The Bank of Israel has officially issued its stance on digital currencies, and will recognize such as assets rather than currencies or foreign currencies.
Following on from news late last year that Israel’s Ministry of Finance would form a task team to formulate its position on the use of cryptocurrencies within its borders, the Bank of Israel has now officially deemed digital currencies to be assets rather than currencies.
The revelation comes courtesy of Nadine Baudot-Trajtenberg, the Deputy Governor of the Bank of Israel, who informed a meeting of the Knesset Finance Committee that “Bitcoin and similar virtual currencies are not a currency, and are not considered foreign currency.”
Baudot-Trajtenberg instead offered that digital currencies should be viewed as ‘financial assets’ and that Bitcoin, in particular, does not meet the central bank’s definition of a currency.
Though Baudot-Trajtenberg warned investors of the risks of investing in digital currencies – and that their use necessitated the involvement of anti-money laundering measures, the Deputy Governor went on to say “Our assessment is that … there is a real difficulty in issuing sweeping guidelines to the system regarding the proper way to estimate, manage, and monitor the risks inherent in such activity”.
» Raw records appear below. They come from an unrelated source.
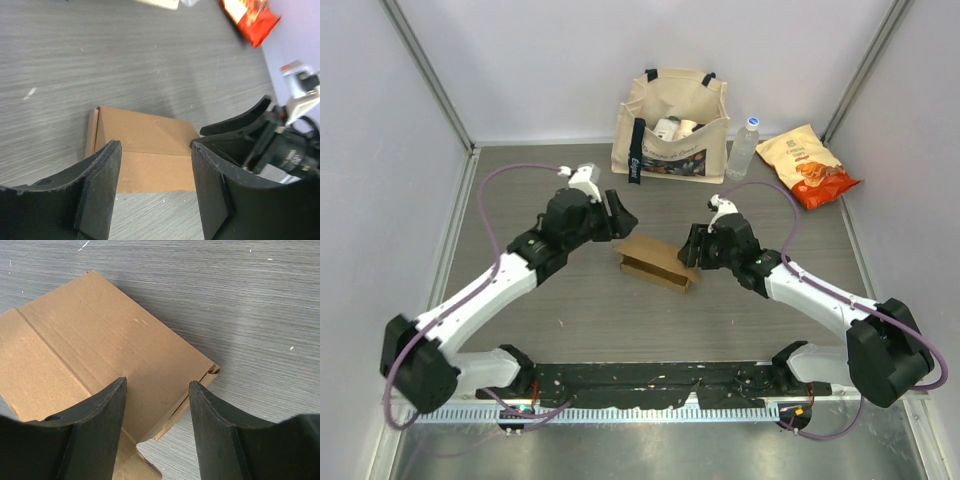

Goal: Fold the paper box

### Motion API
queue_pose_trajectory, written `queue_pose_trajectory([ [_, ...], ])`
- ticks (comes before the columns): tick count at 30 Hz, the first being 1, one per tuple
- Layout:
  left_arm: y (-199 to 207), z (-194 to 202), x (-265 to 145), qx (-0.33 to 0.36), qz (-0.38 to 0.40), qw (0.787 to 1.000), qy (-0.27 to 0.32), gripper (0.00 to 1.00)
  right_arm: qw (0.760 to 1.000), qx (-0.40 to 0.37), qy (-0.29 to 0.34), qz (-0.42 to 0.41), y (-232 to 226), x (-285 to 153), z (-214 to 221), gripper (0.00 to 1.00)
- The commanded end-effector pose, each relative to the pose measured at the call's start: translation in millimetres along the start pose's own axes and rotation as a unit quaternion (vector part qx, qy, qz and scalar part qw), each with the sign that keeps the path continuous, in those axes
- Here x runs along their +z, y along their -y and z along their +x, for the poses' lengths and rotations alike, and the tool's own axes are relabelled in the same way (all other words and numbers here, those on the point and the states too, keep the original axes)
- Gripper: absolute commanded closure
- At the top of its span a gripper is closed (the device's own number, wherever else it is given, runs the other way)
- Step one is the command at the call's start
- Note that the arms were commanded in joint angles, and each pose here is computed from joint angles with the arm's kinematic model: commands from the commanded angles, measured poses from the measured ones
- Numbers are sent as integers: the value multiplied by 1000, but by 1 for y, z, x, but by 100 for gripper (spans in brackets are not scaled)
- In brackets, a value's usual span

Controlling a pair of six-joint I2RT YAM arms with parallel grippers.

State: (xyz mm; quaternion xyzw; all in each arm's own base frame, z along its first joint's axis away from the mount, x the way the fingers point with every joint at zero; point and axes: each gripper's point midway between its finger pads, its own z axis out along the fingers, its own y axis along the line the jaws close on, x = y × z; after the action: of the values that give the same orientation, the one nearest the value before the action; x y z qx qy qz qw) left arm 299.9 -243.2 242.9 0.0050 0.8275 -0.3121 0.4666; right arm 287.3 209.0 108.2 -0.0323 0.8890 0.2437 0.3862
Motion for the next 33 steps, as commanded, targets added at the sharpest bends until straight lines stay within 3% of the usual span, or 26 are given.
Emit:
queue_pose_trajectory([
  [1, 13, 36, 38, -17, 57, 996, -69, 41, 999, -8, 25, -19, -14, -7, -20, 42],
  [10, -27, 97, 78, -18, 21, 992, -122, 46, 1000, -26, -5, -4, -3, 0, -1, 42],
  [18, -55, 134, 70, -19, -7, 989, -150, 47, 999, -36, -10, 3, 2, -5, 4, 42],
  [29, -25, 83, 45, 19, 22, 994, -108, 37, 1000, -10, -27, 3, 14, -9, 36, 43],
  [33, -30, 64, 31, 32, 1, 996, -78, 30, 1000, -2, -25, 10, 18, -2, 38, 50],
])
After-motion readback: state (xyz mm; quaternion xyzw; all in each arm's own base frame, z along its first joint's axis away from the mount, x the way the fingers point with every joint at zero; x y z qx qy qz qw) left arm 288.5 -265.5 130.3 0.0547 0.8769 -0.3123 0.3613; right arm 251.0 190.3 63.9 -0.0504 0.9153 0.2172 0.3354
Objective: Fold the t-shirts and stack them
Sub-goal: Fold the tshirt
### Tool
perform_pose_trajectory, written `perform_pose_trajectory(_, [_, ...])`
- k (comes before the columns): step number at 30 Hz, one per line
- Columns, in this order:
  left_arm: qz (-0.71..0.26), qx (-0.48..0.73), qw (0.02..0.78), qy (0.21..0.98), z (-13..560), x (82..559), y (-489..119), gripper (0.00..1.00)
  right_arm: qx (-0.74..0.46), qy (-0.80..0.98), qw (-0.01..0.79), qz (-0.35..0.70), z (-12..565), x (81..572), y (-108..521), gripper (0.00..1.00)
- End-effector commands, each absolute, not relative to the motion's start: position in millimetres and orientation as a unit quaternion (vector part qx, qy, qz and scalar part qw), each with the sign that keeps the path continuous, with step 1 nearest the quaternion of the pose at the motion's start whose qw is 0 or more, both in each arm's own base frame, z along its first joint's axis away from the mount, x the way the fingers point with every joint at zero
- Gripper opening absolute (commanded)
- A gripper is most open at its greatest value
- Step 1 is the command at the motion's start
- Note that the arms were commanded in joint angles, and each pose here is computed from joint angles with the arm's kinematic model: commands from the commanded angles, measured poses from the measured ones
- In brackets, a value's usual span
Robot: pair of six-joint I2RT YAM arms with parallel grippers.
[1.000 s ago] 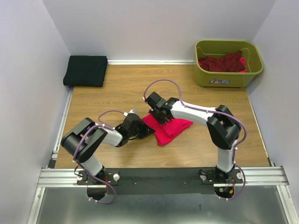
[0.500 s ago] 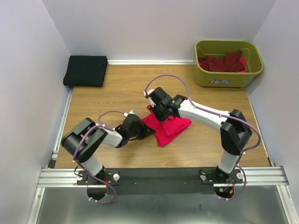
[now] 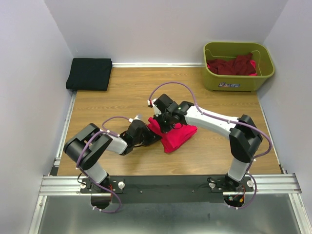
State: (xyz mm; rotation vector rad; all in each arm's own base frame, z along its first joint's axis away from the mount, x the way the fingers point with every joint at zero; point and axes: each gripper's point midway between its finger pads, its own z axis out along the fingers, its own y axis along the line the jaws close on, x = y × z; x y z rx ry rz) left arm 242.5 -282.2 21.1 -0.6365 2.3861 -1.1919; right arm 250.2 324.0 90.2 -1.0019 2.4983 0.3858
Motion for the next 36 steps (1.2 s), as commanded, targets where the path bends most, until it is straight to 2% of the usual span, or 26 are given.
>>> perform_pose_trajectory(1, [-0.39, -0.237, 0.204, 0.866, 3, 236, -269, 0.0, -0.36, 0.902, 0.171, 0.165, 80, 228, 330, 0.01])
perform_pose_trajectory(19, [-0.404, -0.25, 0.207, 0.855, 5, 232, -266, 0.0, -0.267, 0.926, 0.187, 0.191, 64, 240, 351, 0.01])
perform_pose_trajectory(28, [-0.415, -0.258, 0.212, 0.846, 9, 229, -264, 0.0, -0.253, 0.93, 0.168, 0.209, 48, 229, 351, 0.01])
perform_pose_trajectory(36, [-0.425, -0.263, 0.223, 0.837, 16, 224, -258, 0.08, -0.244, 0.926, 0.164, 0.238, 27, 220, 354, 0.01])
Presently, Israel does not impose any regulation toward the use of digital currencies – however, the Israeli Tax Authority determined this year that sales of Bitcoin would be subjected to a number of taxes should it not be legally defined as a currency.
Professor Shmuel Hauser – Head of the Israel Securities Authority – recently offered that Israeli regulators should take a ‘paternalistic’ stance towards cryptocurrencies and ICOs – quipping in a recent forum discussion that the Israeli Securities Authority’s “…task is to get ready now in a proactive fashion before an event will occur that will hurt Israeli investors.”
A newly formed task team will likely issue clarity to Israeli investors at some point during the course of 2018.